Outras teses relevantes da Edição 259 abrangem o direito tributário, assegurando a isenção na aquisição de veículos para pessoas com TEA, mesmo que conduzidos por terceiros, e o direito penal, permitindo a substituição da pena privativa de liberdade por prisão domiciliar para genitores de pessoas com TEA, desde que comprovada a imprescindibilidade dos cuidados parentais. No direito de família, o princípio do melhor interesse do menor pode justificar, em casos excepcionais, a supressão do direito de visitação entre avós e neto diagnosticado com TEA.

 

Aspectos legais e regulamentares da ANS

 

A Agência Nacional de Saúde Suplementar (ANS) estabelece regras claras para a contratação, cancelamento e rescisão de planos de saúde, visando proteger os beneficiários. É expressamente vedada a seleção de riscos pelas operadoras, o que impede que beneficiários sejam impedidos de adquirir um plano ou tenham sua cobertura negada devido à condição de saúde, ou idade. Essa vedação se aplica a todas as modalidades de planos, conforme a Súmula Normativa 27/2015 da ANS e o Art. 14 da Lei n.º 9.656/98.

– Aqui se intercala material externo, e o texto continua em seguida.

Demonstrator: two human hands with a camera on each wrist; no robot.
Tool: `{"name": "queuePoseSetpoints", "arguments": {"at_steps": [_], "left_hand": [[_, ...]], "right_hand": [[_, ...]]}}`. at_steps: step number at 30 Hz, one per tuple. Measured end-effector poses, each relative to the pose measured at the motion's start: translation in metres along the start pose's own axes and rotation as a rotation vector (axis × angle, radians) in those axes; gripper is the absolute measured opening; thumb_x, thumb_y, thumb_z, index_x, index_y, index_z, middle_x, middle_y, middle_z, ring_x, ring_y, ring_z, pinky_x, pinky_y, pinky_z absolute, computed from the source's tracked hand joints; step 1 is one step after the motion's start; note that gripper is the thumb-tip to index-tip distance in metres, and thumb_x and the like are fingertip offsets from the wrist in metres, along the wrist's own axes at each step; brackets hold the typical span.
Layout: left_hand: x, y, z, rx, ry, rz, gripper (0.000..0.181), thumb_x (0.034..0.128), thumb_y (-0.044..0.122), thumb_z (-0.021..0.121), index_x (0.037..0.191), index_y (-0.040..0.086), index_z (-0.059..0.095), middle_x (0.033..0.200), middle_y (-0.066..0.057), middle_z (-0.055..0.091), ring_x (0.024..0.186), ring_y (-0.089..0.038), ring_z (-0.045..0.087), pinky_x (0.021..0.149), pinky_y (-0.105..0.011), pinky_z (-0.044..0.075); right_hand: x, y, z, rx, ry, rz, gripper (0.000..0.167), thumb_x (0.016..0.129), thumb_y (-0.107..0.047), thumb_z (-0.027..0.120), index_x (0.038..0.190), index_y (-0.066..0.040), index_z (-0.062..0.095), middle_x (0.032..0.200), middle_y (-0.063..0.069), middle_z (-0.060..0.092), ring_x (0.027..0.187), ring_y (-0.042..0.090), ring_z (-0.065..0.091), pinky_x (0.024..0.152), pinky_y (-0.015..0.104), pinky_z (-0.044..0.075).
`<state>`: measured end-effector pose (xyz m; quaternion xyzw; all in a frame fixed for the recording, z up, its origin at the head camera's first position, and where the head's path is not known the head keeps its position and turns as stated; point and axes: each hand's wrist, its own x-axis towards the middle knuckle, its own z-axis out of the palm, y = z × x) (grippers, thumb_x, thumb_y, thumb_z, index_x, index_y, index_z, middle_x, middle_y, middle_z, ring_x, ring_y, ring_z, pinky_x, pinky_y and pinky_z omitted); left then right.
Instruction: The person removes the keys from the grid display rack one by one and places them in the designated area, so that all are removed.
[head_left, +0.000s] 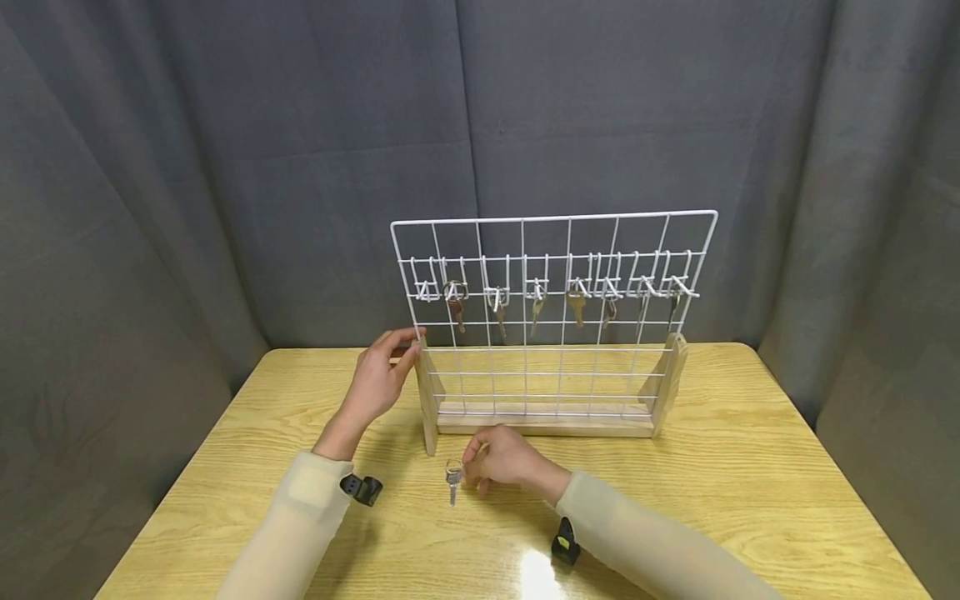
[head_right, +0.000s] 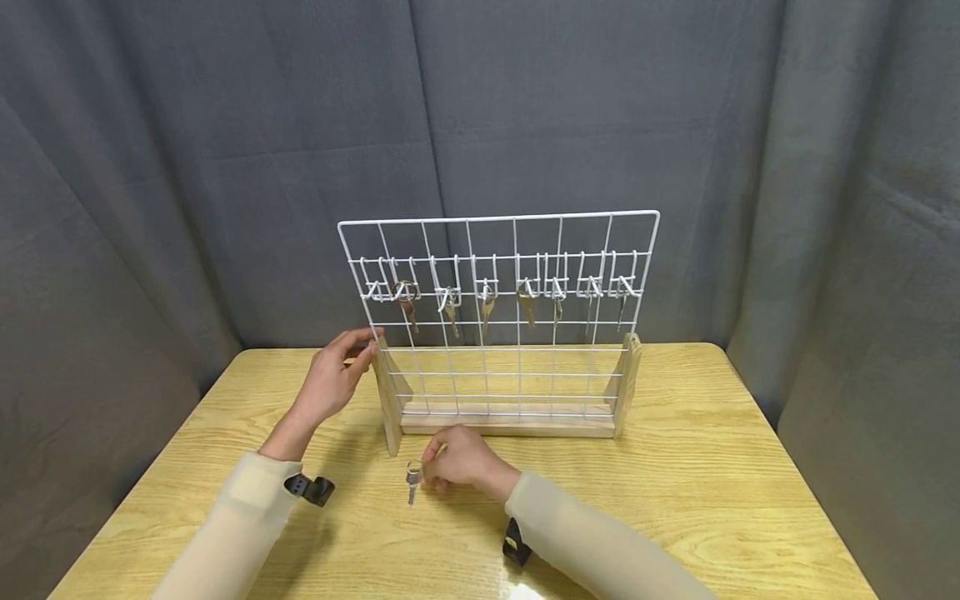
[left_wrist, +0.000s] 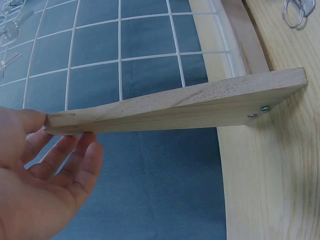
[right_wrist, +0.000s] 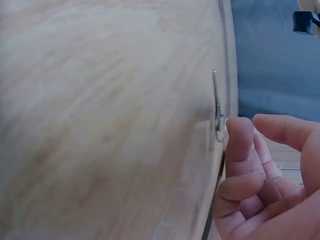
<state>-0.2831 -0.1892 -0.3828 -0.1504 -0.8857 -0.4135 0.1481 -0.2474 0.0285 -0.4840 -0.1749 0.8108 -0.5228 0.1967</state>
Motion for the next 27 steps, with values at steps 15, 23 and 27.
{"name": "queuePoseSetpoints", "arguments": {"at_steps": [15, 23, 27], "left_hand": [[0.0, -0.001, 0.0, 0.003, 0.009, -0.007, 0.034, 0.1047, 0.022, 0.053, 0.135, 0.009, 0.06, 0.129, -0.016, 0.062, 0.114, -0.033, 0.066, 0.094, -0.051, 0.056], [0.0, -0.002, 0.0, 0.001, 0.011, -0.005, 0.034, 0.1047, 0.022, 0.054, 0.135, 0.009, 0.061, 0.129, -0.016, 0.062, 0.114, -0.034, 0.066, 0.094, -0.051, 0.056], [0.0, -0.002, 0.001, 0.0, 0.013, -0.01, 0.033, 0.1046, 0.023, 0.054, 0.135, 0.01, 0.061, 0.129, -0.015, 0.063, 0.114, -0.033, 0.066, 0.094, -0.051, 0.056]], "right_hand": [[-0.004, -0.02, -0.016, -0.015, 0.016, -0.09, 0.004, 0.087, -0.007, 0.069, 0.09, -0.005, 0.071, 0.08, 0.008, 0.072, 0.07, 0.039, 0.069, 0.066, 0.036, 0.057], [-0.007, -0.029, -0.023, -0.005, 0.048, -0.097, 0.004, 0.09, -0.01, 0.069, 0.09, -0.007, 0.071, 0.082, 0.008, 0.072, 0.075, 0.041, 0.069, 0.072, 0.04, 0.057], [-0.01, -0.036, -0.027, -0.028, 0.076, -0.135, 0.006, 0.092, -0.01, 0.066, 0.093, -0.007, 0.072, 0.085, 0.016, 0.072, 0.069, 0.03, 0.069, 0.07, 0.039, 0.056]]}}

Um ponto crucial é a proibição de rescisão ou suspensão unilateral do contrato durante a internação de titular, ou dependente, independentemente do motivo. Nesses casos, a operadora deve arcar com todo o atendimento até a alta hospitalar. Em planos coletivos, mesmo que a rescisão do contrato seja lícita, a operadora deve garantir o atendimento até a alta hospitalar se houver beneficiário ou dependente internado. Procedimentos autorizados na vigência do contrato também devem ser cobertos.

Especificamente para o TEA, a ANS possui regulamentações que reforçam a obrigatoriedade de cobertura. A Resolução Normativa 539/2022, por exemplo, ampliou as regras de cobertura para tratamentos de transtornos globais do desenvolvimento, tornando obrigatória a cobertura para qualquer método ou técnica indicada pelo médico, ou profissional de saúde habilitado, sem limitação de sessões.

A jurisprudência do STJ e as regulamentações da ANS convergem para uma sólida proteção dos direitos dos pacientes com TEA. A decisão da 3ª Turma do STJ, ao considerar ilícita a rescisão unilateral de planos de saúde durante tratamento contínuo de TEA, e a reafirmação do Tema 1.082/STJ, estabelecem um marco importante. Complementadas pela Edição 259 da Jurisprudência em Teses e pelas normas da ANS, essas diretrizes garantem a continuidade dos tratamentos essenciais, coíbem práticas abusivas das operadoras e reforçam a aplicação de princípios fundamentais como a dignidade da pessoa humana e a função social do contrato. O impacto nas operadoras de planos de saúde é significativo, exigindo adaptação para garantir a sustentabilidade do sistema sem comprometer o direito à saúde dos beneficiários.